15     In Angelica, the bank was suing companies in the position of the plaintiffs in the present proceedings on an indemnity agreement. The bank had paid the beneficiary and the counterclaim of the defendants asserted that there was fraud in the underlying agreements which should have been apparent to the bank, and that the documentary presentations by the beneficiary were insufficient to justify payment. In fact, the judgment went on the basis of the insufficiency of the documents and not on the fraud allegation. There was, in Angelica, a true lis between the parties and there was no direct issue as to an interlocutory injunction. Nor was there any issue as to choice of forum because the foreign beneficiary was not a party to the proceeding. I have full respect for the entirety of the reasons of Le Dain J., whether obiter or not, but he did not have a factual framework into which to insert the interlocutory injunction that he was discussing. One cannot jump from his reasons to an assertion that an interlocutory injunction is available as a self-supporting cause of action.

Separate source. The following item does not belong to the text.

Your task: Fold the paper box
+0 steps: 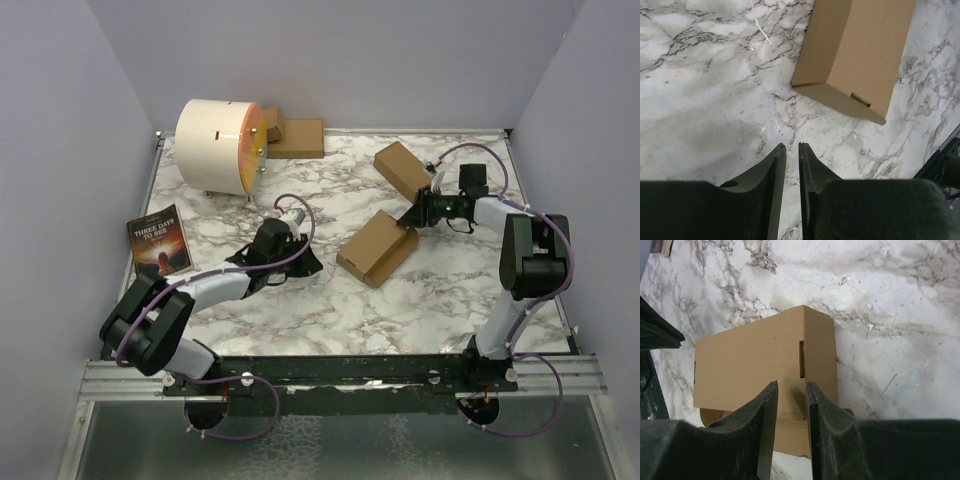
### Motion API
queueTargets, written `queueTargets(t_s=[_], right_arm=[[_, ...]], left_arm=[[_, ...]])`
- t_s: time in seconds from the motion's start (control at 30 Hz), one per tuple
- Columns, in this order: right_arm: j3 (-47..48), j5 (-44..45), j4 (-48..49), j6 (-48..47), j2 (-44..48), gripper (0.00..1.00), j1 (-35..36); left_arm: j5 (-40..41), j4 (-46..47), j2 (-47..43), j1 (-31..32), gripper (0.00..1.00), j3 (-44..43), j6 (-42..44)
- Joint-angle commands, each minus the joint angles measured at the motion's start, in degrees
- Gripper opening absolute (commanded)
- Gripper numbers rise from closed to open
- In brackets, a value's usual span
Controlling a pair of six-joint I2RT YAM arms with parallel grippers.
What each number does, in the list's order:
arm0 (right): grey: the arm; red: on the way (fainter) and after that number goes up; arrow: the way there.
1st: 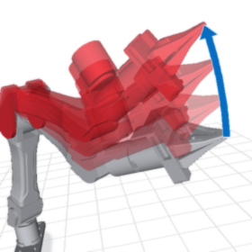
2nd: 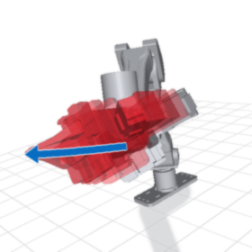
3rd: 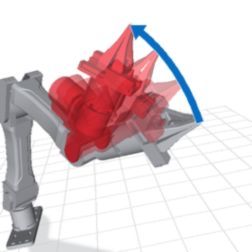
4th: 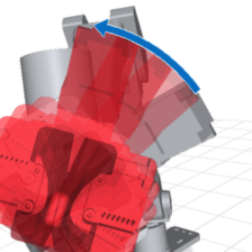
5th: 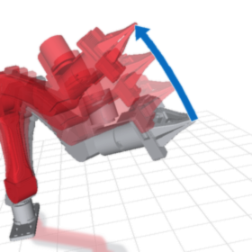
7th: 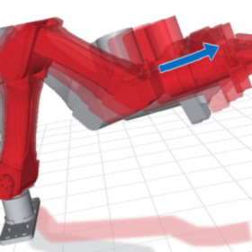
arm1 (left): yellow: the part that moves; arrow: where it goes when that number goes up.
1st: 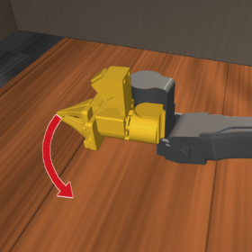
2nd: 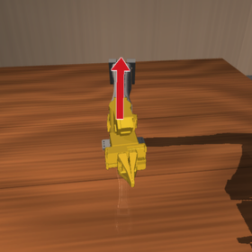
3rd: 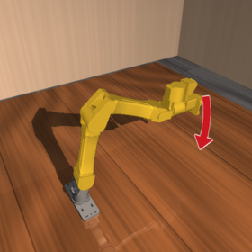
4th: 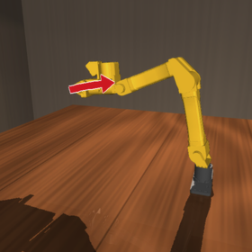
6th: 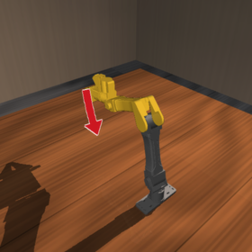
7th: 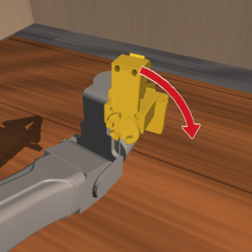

There must be a lis between the parties which is deserving of  a trial before there can be anything that is interlocutory in the proceedings leading to trial.

 

16     It may be that an action could be framed against a bank alone for breach or threatened breach of an implied term of the contract of indemnity, namely, that the banks would not make payment on the letter of credit in the face of obvious evidence of fraud. If such an action is sustainable, then an interlocutory injunction might be granted as part of the overall proceeding. In such an action, the bank might or might not seek to join the fraudulent party and that might instigate a choice of forum argument. Le Dain J. spoke of relief but he did not speak to where that relief might be sought and who were the necessary parties to the proceeding in which the relief is sought. In the present case, the plaintiffs have decided that Lloyd's is a necessary and proper party to the proceeding and the plaintiffs have made no allegations or substantive claims against the defendant banks. The normal principles and considerations relating to forum conveniens should be applied first and then the chosen forum can consider the comments of Le Dain J. on an interlocutory motion. If the proper law of the contract is Ontario then it can be assumed that an English court will give appropriate weight to what is proved as Ontario law.

 

17     It is, therefore, my conclusion that the action against the financial institutions was properly stayed and that the action against the chartered banks should be stayed. An order should also go amending the proceedings to add Charles Mitchell as a plaintiff and Bank of Montreal as a defendant to the end that they be bound by this disposition. Citibank N.A. and Hongkong & Shanghai Banking Corporation should not be added. It was reported to us that, in response to the application to add them, they indicated that they took no position. This does not assure the court that they would be bound by the result and therefore the motion to add them is denied.

 

18     McKeown J. concluded his reasons [p. 363, ante]:

 

If the parties cannot agree on costs they may make written submissions to me.

 

We were not told what ensued, but each of the appellants and respondents has asked for costs of the appeal. I would, therefore, order that costs of the appeal follow the event in each of the appeals and if any party feels that costs of the original motion should be adjusted, written submissions may be made.

 

Appeal allowed in part.

 

FN*. Supplementary Reasons to this judgment are reported at p. 372, post.